Pretty poignant, wouldn't you say? On one hand, it is a bit depressing.  Think about it. Every day that passes, our bodies are decaying more and more. Today for instance, I was working out, and I swear I heard my knees making a funny noise as I lunged. It was like a door that needed to be oiled. Then, there is the other tell tale sign - gray hair! I guess I need to get to the hairstylist pretty soon to cover those up. I really am not afraid of growing older but my body rotting or crumbling....well, that isn't a good vision.

On the other hand, our inner self being renewed day by day is something to be joyous about. I like the idea of being transformed more in the image of God and being empowered with His grace on a daily basis.

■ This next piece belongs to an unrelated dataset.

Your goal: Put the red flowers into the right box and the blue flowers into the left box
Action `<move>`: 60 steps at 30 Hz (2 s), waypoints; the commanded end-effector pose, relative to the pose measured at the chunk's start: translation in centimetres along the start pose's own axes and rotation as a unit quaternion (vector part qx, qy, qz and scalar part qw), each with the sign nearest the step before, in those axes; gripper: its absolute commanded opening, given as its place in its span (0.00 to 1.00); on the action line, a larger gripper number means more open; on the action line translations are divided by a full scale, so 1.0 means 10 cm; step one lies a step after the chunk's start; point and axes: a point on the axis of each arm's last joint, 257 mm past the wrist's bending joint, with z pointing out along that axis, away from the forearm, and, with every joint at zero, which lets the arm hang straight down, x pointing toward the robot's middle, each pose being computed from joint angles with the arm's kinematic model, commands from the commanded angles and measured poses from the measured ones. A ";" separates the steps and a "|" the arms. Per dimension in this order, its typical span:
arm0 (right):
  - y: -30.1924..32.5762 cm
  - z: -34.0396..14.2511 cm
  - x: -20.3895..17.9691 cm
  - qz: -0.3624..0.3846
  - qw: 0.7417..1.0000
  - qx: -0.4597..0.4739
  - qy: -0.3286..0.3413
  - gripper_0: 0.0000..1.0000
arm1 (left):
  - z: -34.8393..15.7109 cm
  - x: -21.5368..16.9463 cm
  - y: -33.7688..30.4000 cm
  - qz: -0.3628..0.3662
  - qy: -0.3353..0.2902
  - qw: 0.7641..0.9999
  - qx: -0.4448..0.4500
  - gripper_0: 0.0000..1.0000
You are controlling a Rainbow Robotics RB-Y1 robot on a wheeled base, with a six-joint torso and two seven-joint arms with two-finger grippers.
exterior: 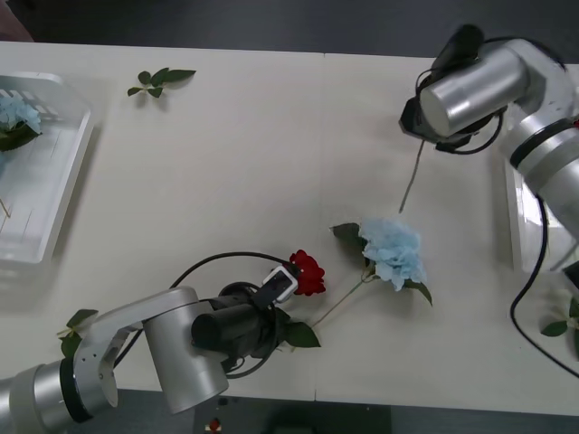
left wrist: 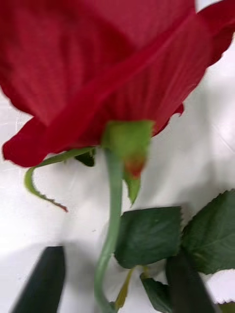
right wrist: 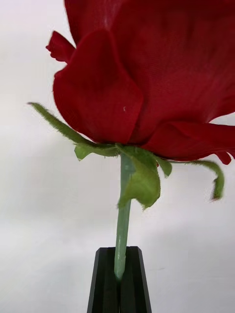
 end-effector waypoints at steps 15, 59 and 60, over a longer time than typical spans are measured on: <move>-1.90 -1.12 -1.17 -0.057 0.998 0.038 0.009 0.00 | -0.34 -0.45 0.54 -0.033 -0.053 0.997 -0.039 0.00; -2.41 -0.87 -0.43 -0.139 0.982 -0.130 0.000 1.00 | -1.67 -3.08 0.95 -0.399 -0.273 0.872 0.081 0.00; -2.31 -0.96 -0.44 -0.153 0.976 -0.154 0.003 1.00 | -1.68 -3.21 0.91 -0.406 -0.277 0.866 0.086 0.00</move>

It gives me the strength to carry on each day.

So, in short, the longer we live, the more we have to die to self, in every way.  By doing so, we get closer to the journey's end and final reward...being with God.

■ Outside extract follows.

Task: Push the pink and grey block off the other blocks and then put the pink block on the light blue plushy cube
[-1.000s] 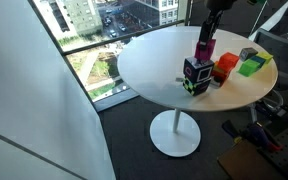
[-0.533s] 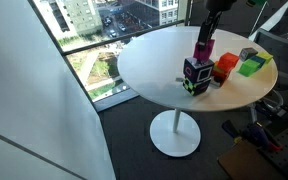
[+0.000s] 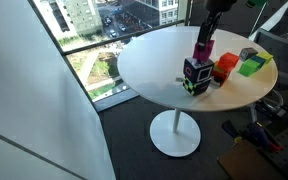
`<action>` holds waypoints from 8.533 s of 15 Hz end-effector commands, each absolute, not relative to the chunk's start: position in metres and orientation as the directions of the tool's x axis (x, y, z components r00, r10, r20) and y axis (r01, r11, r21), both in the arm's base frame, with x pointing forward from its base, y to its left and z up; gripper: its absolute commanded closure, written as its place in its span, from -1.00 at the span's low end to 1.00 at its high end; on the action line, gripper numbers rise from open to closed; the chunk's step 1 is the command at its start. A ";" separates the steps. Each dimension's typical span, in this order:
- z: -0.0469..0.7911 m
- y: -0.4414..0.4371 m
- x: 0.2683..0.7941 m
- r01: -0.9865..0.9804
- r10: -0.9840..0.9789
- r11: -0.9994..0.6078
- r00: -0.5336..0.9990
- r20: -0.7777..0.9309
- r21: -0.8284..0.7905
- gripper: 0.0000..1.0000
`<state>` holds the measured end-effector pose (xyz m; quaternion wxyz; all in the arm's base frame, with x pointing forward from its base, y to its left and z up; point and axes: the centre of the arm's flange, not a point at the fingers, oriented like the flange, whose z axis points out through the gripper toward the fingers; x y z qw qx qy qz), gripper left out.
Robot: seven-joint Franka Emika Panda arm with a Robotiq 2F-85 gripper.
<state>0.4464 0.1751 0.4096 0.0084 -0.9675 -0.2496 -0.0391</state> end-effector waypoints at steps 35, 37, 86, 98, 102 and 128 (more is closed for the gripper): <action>0.419 0.171 0.449 0.433 0.428 -0.901 0.898 0.105 -0.029 -1.00; 0.423 0.169 0.450 0.428 0.423 -0.903 0.900 0.107 -0.026 -1.00; 0.482 0.079 0.445 0.194 0.192 -0.980 0.979 -0.073 0.035 -1.00; 0.516 0.048 0.430 0.068 0.067 -0.996 0.998 -0.016 0.052 -1.00; 0.528 0.045 0.425 0.061 0.062 -0.998 0.998 0.021 0.032 -1.00; 0.527 0.045 0.422 0.061 0.061 -0.998 0.998 0.010 -0.014 -1.00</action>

Looking at it that way, I guess I can gladly look forward to glasses, dentures and arthritis.      

Monday, September 21, 2009

The Why Question

As I drove in to work this morning, I had the same conversation that I have with God on a daily basis.  You know, the one that goes something along the lines, "Why can't this happen yet? Why do I have to be patient? Why does it have to be this way? Why?" I am sure He is probably as tired of hearing it as I am tired of wondering it.  But, I can't seem to help it, I still ask. (Shame on me!!)

Today, as most days, my frustration was with the distance between my guy and myself.  I was remembering what it was like to wake up beside him, sometimes opening my eyes before him and just gazing upon his sleepy form.  I always had that desire to just reach out and run my hands through his hair.  Instead, afraid of waking him up, I would chose to watch the way his body moved with his every breath, ever so slowly rising and falling.  I would listen to the soft moans that escaped through his lips. Ok, I have it bad!! Did I tell you that I really dislike this distance?!

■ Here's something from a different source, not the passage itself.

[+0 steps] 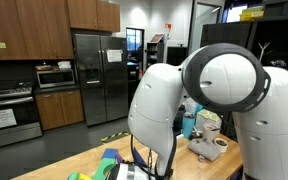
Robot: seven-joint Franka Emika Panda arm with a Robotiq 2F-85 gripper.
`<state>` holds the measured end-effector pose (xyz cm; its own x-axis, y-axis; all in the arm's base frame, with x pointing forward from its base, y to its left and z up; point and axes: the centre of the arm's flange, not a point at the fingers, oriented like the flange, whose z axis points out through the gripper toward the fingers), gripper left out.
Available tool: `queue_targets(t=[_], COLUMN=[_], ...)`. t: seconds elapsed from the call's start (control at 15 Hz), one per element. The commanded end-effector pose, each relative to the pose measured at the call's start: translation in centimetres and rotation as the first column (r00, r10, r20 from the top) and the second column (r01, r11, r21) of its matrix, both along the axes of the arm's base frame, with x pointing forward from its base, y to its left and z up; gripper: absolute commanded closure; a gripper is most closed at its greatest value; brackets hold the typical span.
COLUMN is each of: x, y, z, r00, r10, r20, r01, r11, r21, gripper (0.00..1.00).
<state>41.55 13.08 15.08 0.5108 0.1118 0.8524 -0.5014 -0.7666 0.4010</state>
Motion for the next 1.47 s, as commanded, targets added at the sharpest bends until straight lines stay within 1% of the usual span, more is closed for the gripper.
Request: queue_targets(t=[0.0,0.73,0.8,0.87,0.93,1.2,1.33,1.4], x=[0.46,0.31,0.33,0.32,0.29,0.23,0.22,0.22], y=[-0.22,-0.24,-0.22,-0.21,-0.23,-0.19,-0.16,-0.14], z=[-0.08,-0.5,-0.5,-0.51,-0.54,-0.68,-0.68,-0.61], r00=[1.0,0.998,0.998,0.998,0.998,0.997,0.997,0.997], r10=[0.007,0.017,0.016,0.019,0.02,0.022,0.021,0.022], r20=[-0.024,-0.055,-0.059,-0.059,-0.061,-0.068,-0.074,-0.075], r01=[-0.007,-0.019,-0.018,-0.02,-0.022,-0.024,-0.022,-0.023], r11=[1.0,0.999,0.999,0.999,0.999,0.999,1.0,1.0], r21=[-0.003,-0.031,-0.033,-0.031,-0.032,-0.031,-0.018,-0.012], gripper=[0.87,0.87,0.41,0.35,0.31,0.05,0.0,0.0])
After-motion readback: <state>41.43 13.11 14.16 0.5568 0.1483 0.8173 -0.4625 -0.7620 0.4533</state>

As I was remembering all of this and trying to remind myself that the reasons we are apart are good ones, God must have thumped me on the head.  All of a sudden, I had this little thought...there has to be some reasons to be thankful for the distance, even little, itty, bitty ones.

So, after much thought, I came up with these.....

My reasons to be thankful for our long distance relationship:
  • I don't have to wonder if I'll scare him if I don't have my makeup on
  • I don't have to try to look my best all day long
  • I don't have to shave every day
  • I can lay in bed, eatting chocolate candy in frumpy clothes (yes, I have some!), and watch Lifetime without being laughed at if tears start to fall  
  • I can burp out loud if I want (hey, it's fun sometimes to be like a guy!)
  • I don't have to think twice about going to the restroom
  • I can use all the toilet paper I want!!
  • I don't have to worry if he knows that I am PMS'ing (the truth is, he can tell even over the phone but I pretend that he has no clue)
  • I can be bloaty and crampy (again, PMS) and not have to try to hold in my belly or try to fit into my skinny clothes
  • I can have a zit break out without being terribly conscious of it
  • I can eat my hot corn, chili, parmesan cheese and mayonnaise mixture without grossing him out
  • I can be lazy on the weekends and wake up as late as I want (like when I was a teenager!)
  • I can have a dirty car (in my defense, it's been really clean the last few months)
Good reasons, eh?

Still, still....why, oh why, do we have to be apart??